How to accurately detect multibyte string length using mb_get_info and mb_strlen?

gitbox 2025-05-11

When processing multibyte strings (such as Chinese, Japanese, Korean, etc.) in PHP, using standard string functions (such as strlen ) often leads to unexpected results. Because these functions are calculated in bytes, not in characters. At this time, we need to use functions in PHP's Multibyte String extension (mbstring), such as mb_strlen and mb_get_info , to achieve more accurate string operations.

This article will take you through the basic usage of mb_strlen and mb_get_info , and use examples to illustrate how they help you accurately detect the length of multibyte strings.

1. Why can’t strlen be used directly?

Let’s take a look at a simple example:

 $str = "Hello，world";
echo strlen($str);  // Output：15

This string has only 5 Chinese characters (including commas), but returns 15. This is because under UTF-8 encoding, a Chinese character usually takes up 3 bytes. strlen counts "byte number", not "character number".

If we want to get the true number of characters, we should use mb_strlen :

 echo mb_strlen($str);  // Output：5

This way we get the correct number of characters.
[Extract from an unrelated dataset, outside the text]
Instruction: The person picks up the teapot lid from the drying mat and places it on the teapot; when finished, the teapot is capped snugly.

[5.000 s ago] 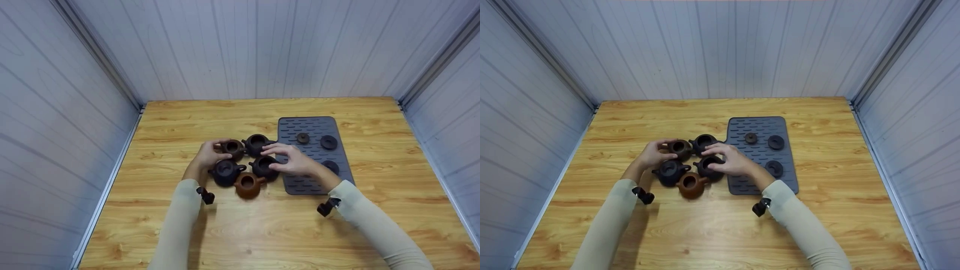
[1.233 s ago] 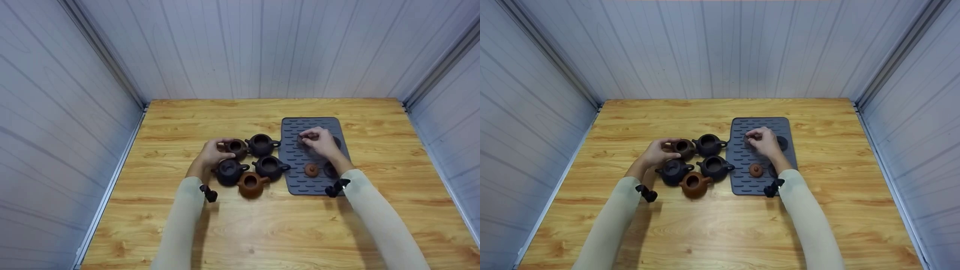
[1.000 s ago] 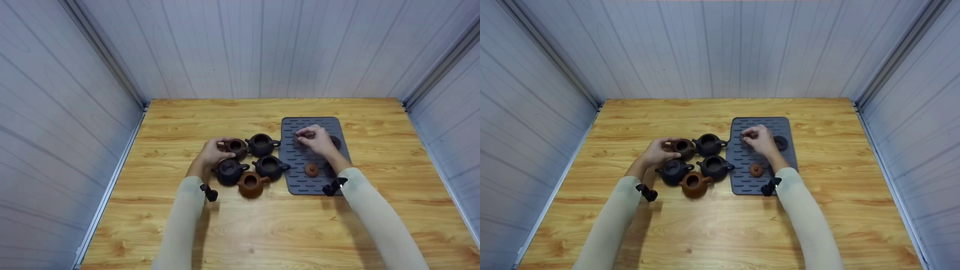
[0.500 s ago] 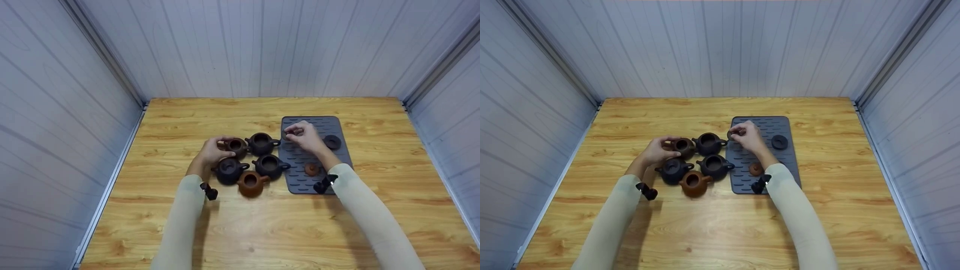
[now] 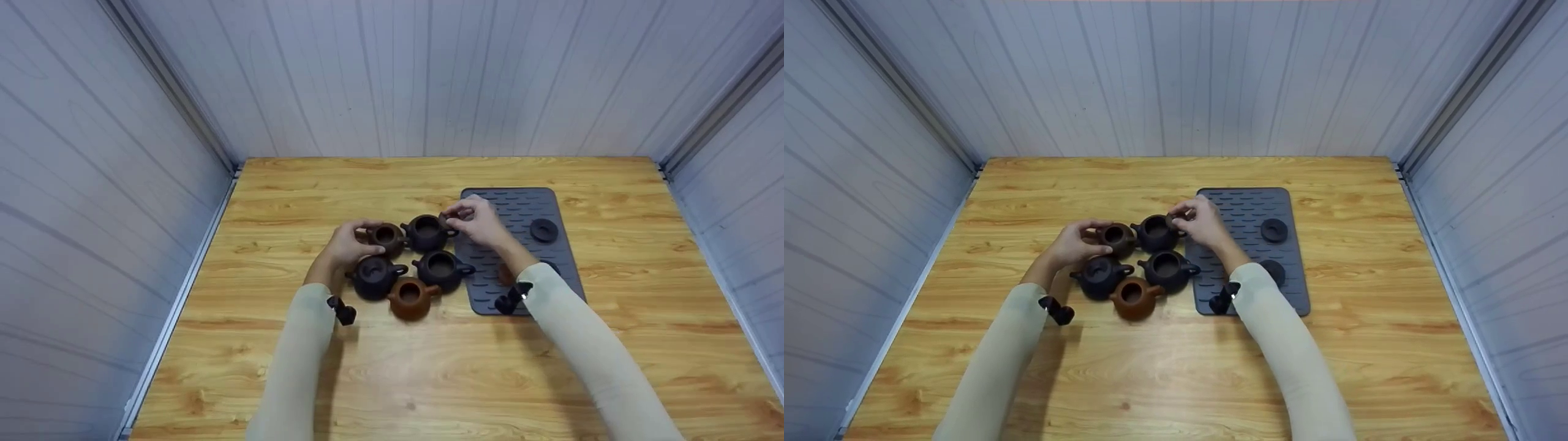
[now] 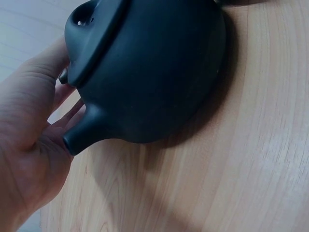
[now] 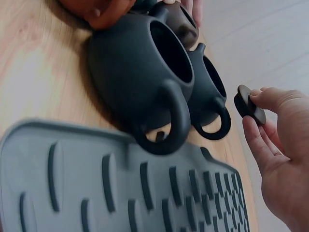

2. Use mb_strlen to accurately calculate character length

mb_strlen is a function designed specifically for multibyte characters, with the syntax as follows:

 int mb_strlen ( string $str [, string $encoding = mb_internal_encoding() ] )

$str : The string to measure the length
$encoding : optional, specify the encoding type, default to use the encoding returned by mb_internal_encoding()

Example:

 $str = "Welcome to visit https://gitbox.net";
$length = mb_strlen($str, 'UTF-8');
echo "The character length is：$length";

Output:

 The character length is：18

This correctly counts the "number of characters" in a mixed Chinese and English string, not the number of bytes.

3. How to use mb_get_info to obtain encoding information?

mb_get_info can help you understand the current mbstring configuration, especially the internal encoding method:

 $info = mb_get_info();
print_r($info);

Output example:

 Array
(
    [internal_encoding] => UTF-8
    [http_input] => pass
    [http_output] => pass
    [language] => neutral
    [encoding_translation] => 0
    ...
)

This tells us that the UTF-8 encoding is currently being used. If you find that the mb_strlen calculation results are inaccurate, it is helpful to check whether the internal encoding is set correctly.

You can also specify to return specific information:

 echo mb_get_info("internal_encoding");  // Output：UTF-8

4. Suggestions: Set the default encoding

To avoid problems, it is recommended to set the default multibyte encoding at the beginning of the script:

 mb_internal_encoding("UTF-8");

This ensures that functions such as mb_strlen , mb_substr and other functions are encoded in UTF-8 to process strings.